- Eligibility for an account: who may apply for a login ID
- Safeguard your login IDs and passwords
- UCLA Policy 401: Minimum Security Standards for Network Devices
- Personal Information and Sensitive Data on Hoffman2
- Federal Export Controlled Software
- Secure access with SSH2
- Safety for other systems that you use
Any current UCLA student, faculty or staff member with a valid UCLA Logon ID may apply for access to the Hoffman2 Cluster.
Those who are affiliated with a research group may apply for access to that group’s own virtual cluster resources. Cluster access can be authorized for people not affiliated with UCLA by written request from a faculty member who has purchased hardware on the Hoffman2 Cluster or other cluster hosted by IDRE.
To access to the UCLA Grid Portal you must either have a login ID on a cluster which is participating in the UCLA Grid or be a current UCLA student, faculty or staff member with a valid UCLA Logon ID. UCLA Grid Portal access is not authorized for those not in these categories.
Keep your UCLA Grid Portal username and password safe and do not allow anyone else to access the UCLA Grid Portal using your username.
Cluster login IDs are single user login IDs only. Do not let anyone else know or use your login ID and password. Any form of use of another person’s account, for example using an ssh public key to gain access, is a violation of this policy. If we suspect that a login ID is being used by more than one person, we will suspend access to the login ID until the matter has been resolved.
Do not leave your local machine unattended while you are logged in to any cluster hosted by IDRE. If you think that your password has been compromised, change your password immediately and contact email@example.com
UCLA Policy 401: Minimum Security Standards for Network Devices specifies the minimum security standards for all electronic devices connected to the UCLA Campus Network, including those connected via the UCLA Virtual Private Network (VPN). Make sure you meet these minimum standards. See UCLA Policy 401, Attachment A.
Personal information and other sensitive data, including statutory, regulatory, and contractually protected data — for example, human subjects research, restricted research, student and educational data, and PHI — are prohibited on Hoffman2. (See the UC Protection Level Classification Guide charts on Protection Level 3 and Protection Level 4 for details.)
Researchers using any data defined by UCLA Health as protected health data must contact UCLA Health IT. Such data are prohibited on Hoffman2.
UCLA Health defines ‘health data’ as “any information pertaining to the health, care, and treatment of UCLA Health patients or health plan members which: (1) results in a report used in treatment or monitoring of a patient; (2) generates a claim or a bill for services that are provided; and/or (3) is used for operations, financial management, population health activities or quality metrics.

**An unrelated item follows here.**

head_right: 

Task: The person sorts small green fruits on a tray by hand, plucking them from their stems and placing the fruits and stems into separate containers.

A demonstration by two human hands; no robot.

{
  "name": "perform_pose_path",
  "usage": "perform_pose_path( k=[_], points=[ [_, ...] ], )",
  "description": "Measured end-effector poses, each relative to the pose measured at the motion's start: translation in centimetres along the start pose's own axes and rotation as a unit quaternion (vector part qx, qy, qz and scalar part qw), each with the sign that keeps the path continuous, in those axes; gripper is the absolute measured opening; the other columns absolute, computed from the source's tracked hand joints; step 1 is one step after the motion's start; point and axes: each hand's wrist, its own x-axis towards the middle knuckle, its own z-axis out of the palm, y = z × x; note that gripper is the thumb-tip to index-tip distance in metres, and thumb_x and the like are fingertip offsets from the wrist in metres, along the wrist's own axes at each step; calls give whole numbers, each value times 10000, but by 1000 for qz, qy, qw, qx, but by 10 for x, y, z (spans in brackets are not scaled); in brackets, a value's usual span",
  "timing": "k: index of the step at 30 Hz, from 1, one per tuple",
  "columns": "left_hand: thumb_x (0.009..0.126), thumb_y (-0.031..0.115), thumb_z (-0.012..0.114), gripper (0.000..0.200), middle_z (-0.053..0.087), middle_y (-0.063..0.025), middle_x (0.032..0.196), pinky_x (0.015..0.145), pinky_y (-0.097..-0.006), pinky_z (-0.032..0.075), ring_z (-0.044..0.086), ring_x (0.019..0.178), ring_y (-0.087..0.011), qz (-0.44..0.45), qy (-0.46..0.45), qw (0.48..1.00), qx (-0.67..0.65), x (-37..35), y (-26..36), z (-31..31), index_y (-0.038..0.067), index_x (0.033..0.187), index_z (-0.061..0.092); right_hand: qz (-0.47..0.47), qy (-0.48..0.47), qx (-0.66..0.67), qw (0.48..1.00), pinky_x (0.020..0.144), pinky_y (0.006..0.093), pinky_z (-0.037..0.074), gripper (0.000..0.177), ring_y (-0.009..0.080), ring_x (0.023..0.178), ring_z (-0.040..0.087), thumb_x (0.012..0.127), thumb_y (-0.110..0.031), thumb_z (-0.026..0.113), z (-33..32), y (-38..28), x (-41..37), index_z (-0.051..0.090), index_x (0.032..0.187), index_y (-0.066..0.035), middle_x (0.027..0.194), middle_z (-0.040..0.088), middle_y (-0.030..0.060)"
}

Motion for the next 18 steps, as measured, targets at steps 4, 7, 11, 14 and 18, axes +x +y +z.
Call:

Prospectively-collected clinical research data and related research results will not be considered Health Data if these data are collected/created exclusively for a sponsored research (“Sponsored Research Data”); however, Sponsored Research Data that appears in the patient’s medical record is Health Data. (The use of Sponsored Research Data may be subject to contractual and regulatory obligations; release of Sponsored Research Data to any entity other than the sponsor of the study must be reviewed in advance by the Clinical Trials Administration Office.) Non-health data is all other data collected at UCLA Health.”
Please contact the Director of the IDRE Research Technology Group if your research requires use of these types of data, or if you have any questions. More information about security requirements can be found at security.ucop.edu.
Pursuant to federal export control regulations http://ora.research.ucla.edu/RPC/Pages/nsreg.aspx, certain export restricted software must be protected. Export restricted software which must be protected includes: (1) certain strong encryption software, (2) software controlled under the Department of Energy 10 CFR §810 regulations, (3) software controlled under the Department of State, International Traffic in Arms (ITAR) regulations 22 CFR §120-13.
If you are storing any of the above export restricted software, we strongly recommend you remove it immediately. If you do decide to keep it, you must inform the Director of the IDRE Research Technology Group, in writing, about the export restricted software in your account. If a security breach occurs, you, as the custodian of the software, are liable for the exposure and subsequent export control regulatory violations. If you have questions about how your software is controlled under export regulations, contact Claudia Modlin, Research Policy and Compliance Coordinator at firstname.lastname@example.org
You must use the Secure Shell Protocol (SSH) version 2 to access a login node of any cluster hosted by IDRE. You can use nx, rsync, scp, sftp, ssh commands and local GUI interfaces, for example on Windows machines, that are based on SSH version 2. Compute nodes, including interactive compute nodes, can only be accessed from the login nodes.
Although we make every attempt to ensure the security of the system, because the login nodes of the clusters hosted by IDRE are not behind fire walls, there is no guarantee that it cannot be compromised by a malicious attacker. For your own security and the security of other computing equipment that you use, do not ssh to or scp to other machines from any cluster hosted by IDRE. In the rare instance that the cluster is compromised, entering passwords or other authentication information for other machines may allow those other machines to become compromised as well.